• WORK INSTRUCTION:
Return the listing below verbatim. Pictures do not belong in the copy.

++++ DATA

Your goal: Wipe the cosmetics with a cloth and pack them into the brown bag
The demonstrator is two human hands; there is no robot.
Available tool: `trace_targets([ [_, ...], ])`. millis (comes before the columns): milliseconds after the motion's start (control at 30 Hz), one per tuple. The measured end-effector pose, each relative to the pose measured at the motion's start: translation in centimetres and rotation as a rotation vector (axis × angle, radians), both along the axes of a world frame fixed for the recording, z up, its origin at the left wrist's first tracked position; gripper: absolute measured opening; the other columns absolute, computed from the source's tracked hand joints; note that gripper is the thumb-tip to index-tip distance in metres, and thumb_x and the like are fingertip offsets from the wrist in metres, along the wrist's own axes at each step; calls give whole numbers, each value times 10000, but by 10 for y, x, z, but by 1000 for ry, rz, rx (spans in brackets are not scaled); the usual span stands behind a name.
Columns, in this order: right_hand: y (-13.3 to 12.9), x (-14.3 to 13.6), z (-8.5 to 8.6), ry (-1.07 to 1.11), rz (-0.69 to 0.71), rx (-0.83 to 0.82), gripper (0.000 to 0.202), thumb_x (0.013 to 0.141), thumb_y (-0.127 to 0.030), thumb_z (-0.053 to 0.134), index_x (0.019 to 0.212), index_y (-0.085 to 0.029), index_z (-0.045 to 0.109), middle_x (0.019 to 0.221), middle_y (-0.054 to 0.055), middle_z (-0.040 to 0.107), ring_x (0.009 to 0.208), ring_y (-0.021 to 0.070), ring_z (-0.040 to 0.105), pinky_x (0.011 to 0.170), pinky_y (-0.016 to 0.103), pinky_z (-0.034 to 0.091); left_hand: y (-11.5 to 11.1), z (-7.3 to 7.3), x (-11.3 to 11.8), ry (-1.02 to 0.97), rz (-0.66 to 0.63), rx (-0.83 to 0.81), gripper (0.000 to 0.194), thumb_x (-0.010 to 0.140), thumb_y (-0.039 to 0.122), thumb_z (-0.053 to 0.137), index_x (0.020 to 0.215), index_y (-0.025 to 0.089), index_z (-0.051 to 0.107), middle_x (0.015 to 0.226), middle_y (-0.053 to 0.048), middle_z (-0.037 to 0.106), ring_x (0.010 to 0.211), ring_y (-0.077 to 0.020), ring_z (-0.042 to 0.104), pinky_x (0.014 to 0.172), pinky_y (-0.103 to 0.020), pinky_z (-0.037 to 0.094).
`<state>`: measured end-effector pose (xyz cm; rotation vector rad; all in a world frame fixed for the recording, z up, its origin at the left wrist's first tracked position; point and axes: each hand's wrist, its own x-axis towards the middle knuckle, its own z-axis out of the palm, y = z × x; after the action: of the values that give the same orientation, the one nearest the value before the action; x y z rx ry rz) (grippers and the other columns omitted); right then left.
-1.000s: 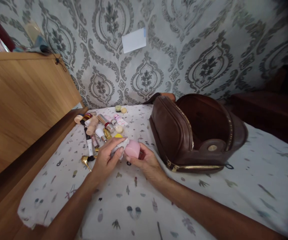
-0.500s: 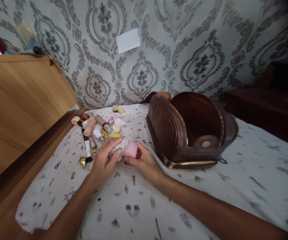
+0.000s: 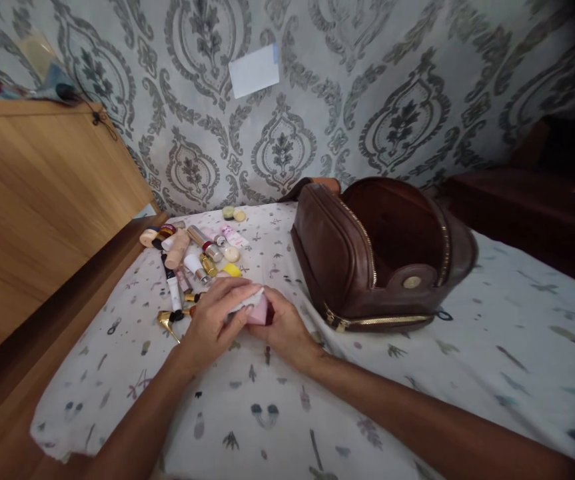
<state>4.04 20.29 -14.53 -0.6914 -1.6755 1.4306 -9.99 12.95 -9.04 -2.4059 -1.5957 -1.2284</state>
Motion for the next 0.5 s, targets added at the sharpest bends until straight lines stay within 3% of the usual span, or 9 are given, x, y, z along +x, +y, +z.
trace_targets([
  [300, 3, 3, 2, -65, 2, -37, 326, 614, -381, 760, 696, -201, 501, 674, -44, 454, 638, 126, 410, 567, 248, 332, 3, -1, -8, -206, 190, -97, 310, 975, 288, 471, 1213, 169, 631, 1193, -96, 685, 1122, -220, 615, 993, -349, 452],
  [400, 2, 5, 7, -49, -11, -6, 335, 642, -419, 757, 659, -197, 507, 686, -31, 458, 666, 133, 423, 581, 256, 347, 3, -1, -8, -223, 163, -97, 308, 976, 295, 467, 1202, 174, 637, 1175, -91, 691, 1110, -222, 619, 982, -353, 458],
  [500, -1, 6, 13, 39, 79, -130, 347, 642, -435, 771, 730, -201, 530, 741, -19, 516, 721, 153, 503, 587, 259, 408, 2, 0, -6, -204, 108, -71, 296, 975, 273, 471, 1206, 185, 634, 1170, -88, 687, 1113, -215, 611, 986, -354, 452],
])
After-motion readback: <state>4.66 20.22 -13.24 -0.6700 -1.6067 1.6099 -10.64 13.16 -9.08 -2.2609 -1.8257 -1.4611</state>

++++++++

• RESPONSE:
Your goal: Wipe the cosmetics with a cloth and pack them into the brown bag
The demonstrator is two human hands; there is no robot.
Available tool: `trace_targets([ [_, ...], ])`. millis (comes before the columns): milliseconds after the motion's start (control at 30 Hz), one per tuple. The measured end-effector pose, each relative to the pose measured at the motion's start: translation in centimetres and rotation as a rotation vector (axis × angle, radians), both along the axes of a world frame fixed for the recording, z up, its origin at the left wrist's first tracked position; gripper: absolute measured opening; the other columns absolute, computed from the source's tracked hand joints; note that gripper is the thumb-tip to index-tip distance in metres, and thumb_x and the like are fingertip offsets from the wrist in metres, along the wrist's own axes at each step; calls give whole numbers, each value times 10000, but by 10 for y, x, z, but by 1000 for ry, rz, rx (spans in brackets are not scaled); the usual span stands behind a name.
Columns, in this order: right_hand: y (-13.3 to 12.9), x (-14.3 to 13.6), z (-8.5 to 8.6), ry (-1.07 to 1.11), rz (-0.69 to 0.71), rx (-0.83 to 0.82), gripper (0.000 to 0.202), thumb_x (0.013 to 0.141), thumb_y (-0.127 to 0.030), thumb_z (-0.053 to 0.134), index_x (0.019 to 0.212), index_y (-0.085 to 0.029), index_z (-0.045 to 0.109), middle_x (0.019 to 0.221), middle_y (-0.054 to 0.055), middle_z (-0.040 to 0.107), ring_x (0.009 to 0.208), ring_y (-0.021 to 0.070), ring_z (-0.040 to 0.105), pinky_x (0.011 to 0.170), pinky_y (-0.016 to 0.103), pinky_z (-0.034 to 0.091); left_hand: y (-11.5 to 11.1), z (-7.3 to 7.3), x (-11.3 to 11.8), ry (-1.02 to 0.97), rz (-0.66 to 0.63), rx (-0.83 to 0.81), gripper (0.000 to 0.194), thumb_x (-0.010 to 0.140), thumb_y (-0.039 to 0.122), thumb_z (-0.053 to 0.137), index_x (0.020 to 0.215), index_y (-0.025 to 0.089), index_z (-0.051 to 0.107), middle_x (0.015 to 0.226), middle_y (-0.053 to 0.048), middle_z (-0.037 to 0.106), ring_x (0.010 to 0.211), ring_y (-0.077 to 0.020), ring_z (-0.042 to 0.104), pinky_x (0.014 to 0.172), pinky_y (-0.103 to 0.020), pinky_z (-0.037 to 0.094).
`<state>`: measured end-effector pose (xyz cm; rotation vector rad; all in a world frame fixed for the recording, z up, its origin at the left wrist's first tracked position; point and axes: each hand's wrist, its own x-axis towards the middle knuckle, its own z-axis out of the palm, y = z × x; after the action: of the values that give the same orientation, the one nearest the value before the action; x y z rx ry rz) (grippers and the other columns omitted); right then left.
-1.000s: 
-0.500s: 
+0.000s: 
<state>4.04 20.29 -14.53 -0.6914 -1.6755 1.4306 -9.99 12.95 -9.04 -2.4059 -1.5957 -1.2284</state>
Motion for the next 0.5 s, targets added at the sharpest bends until straight lines stay within 3% of the usual span, or 9 are given, x, y, z along +x, +y, +z.
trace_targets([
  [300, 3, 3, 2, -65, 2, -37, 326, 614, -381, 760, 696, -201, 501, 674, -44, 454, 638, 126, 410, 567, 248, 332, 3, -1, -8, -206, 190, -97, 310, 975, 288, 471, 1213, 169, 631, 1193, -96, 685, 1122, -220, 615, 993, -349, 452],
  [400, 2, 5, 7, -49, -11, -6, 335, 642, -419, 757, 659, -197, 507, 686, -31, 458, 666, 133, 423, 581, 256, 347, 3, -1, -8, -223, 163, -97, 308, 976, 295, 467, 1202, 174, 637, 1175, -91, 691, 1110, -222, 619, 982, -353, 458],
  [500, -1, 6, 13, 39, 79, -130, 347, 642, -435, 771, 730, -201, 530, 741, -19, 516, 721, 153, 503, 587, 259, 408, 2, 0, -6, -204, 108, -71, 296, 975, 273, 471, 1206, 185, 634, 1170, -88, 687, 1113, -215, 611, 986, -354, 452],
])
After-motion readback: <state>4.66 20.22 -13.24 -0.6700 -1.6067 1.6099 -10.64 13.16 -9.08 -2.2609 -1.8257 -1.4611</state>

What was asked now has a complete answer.